I would like to get back into losing again but really, I just want to get back into my healthy habits that keep me sane. I am pretty good with meal planning/cooking/packing lunches – even during the crazy busy times. Yeah, sometimes I eat out more than I would prefer and sometimes I drink more than I should but those are not my norm. The norm is still packing breakfast and lunch M-F, eating dinner at home S-Th and then some meals out on the weekend and this week is no different. Smoothies for breakfast, apples and bananas for morning snacks, soup for lunches, edamame for afternoon snack and some awesome meals planned from JL Goes Vegan’s pressure cooker cookbook. Oh and can’t forget, dark chocolate and tea at night.



This week I am looking to get in some more activity though. I plan on getting in two runs during the week (plus I have a HM on Sunday), two days of Cize and then a long bike ride on Saturday- if the weather cooperates. I also brought one of my bikes to work with me to keep in my office. This way I can go for rides during my lunch break and even to/from meetings. Hopefully I can get into the habit of getting a few daytime rides in every week.


I also am still balancing school, work, and life also which means it can’t always be about my training schedule or my preferred meal options.
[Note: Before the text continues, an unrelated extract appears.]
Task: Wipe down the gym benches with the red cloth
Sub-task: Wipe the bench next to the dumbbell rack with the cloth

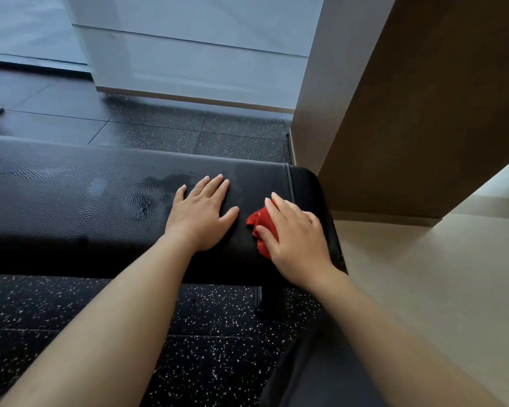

I need to make sure I still have time for schoolwork, self-care and relationship care <<< that’s a thing right? I mean, it should be even if no one actually calls it that.
I decided though that I want to get back into the habit of posting weekly goals with my update. I like the added focus to my plans but also I like being able to tailor them around the weekly events in my life. Monthly goals, sometimes, are just too long to plan for. A week at a time tends to be much more my speed. So here they are, some goals for week 17:

Monday 11/2 through Sunday 11/8

100,000 steps 

Track every day

30 minutes of movement 5 days/week

Some form of self-care (reading, bubble bath, stretching/meditation) at least twice

Finish homework before the weekend

Stick to Sunday-Friday meal plan

Ok, that’s about all I have for today. I will definitely be checking in with you next week for an update and it will hopefully include a happy recounting of my half marathon J

Love and hugs,

Dacia

xoxoxox

Thursday, October 29, 2015

Hellloooooo....

I had thought about trying to make this one of those ‘if you and I were having coffee together I’d tell you…’ posts but really this is just a brain dump of me trying to play catch-up. It has been over a MONTH! Can you believe it? I mean, I knew I would be taking a hiatus but man- that was a long one.

Well, first and foremost. I should introduce myself. Hi, I’m Dacia Larin…that’s right. I got hitched! On 10/17 Erick and I made it official. There are not enough stories, pictures, videos, etc. from that day to adequately paint the picture of how amazing it was. The whole weekend was perfect- start to finish. I haven’t gotten my official wedding photos yet but I have a collection of about 300 compiled from ones I took myself plus those from people that attended out on FB, I have a few on IG, and I have this super amazing slideshow that Dre, our friend and photographer, put together. In case you want to see inside our wedding day.

Wedding Slideshow

Password: larootwedding

Some of my favorites from the wedding








I do hope that one day I can sit down and tell you all about the wedding weekend. Although it would probably need to be like a 4 part post. If you are interested at all in me doing that please let me know.

Since I have been away I finished up one of the two courses I was taking this semester. I actually took my final from my hotel room in Austin. That’s right- I haven’t posted since before ACL.  So much I am behind on. And wrapped up my final project the week before my wedding. Needless to say taking an 8 week accelerated course while planning and finalizing a wedding was not a great idea for my mental well-being. But I survived. And I got an A!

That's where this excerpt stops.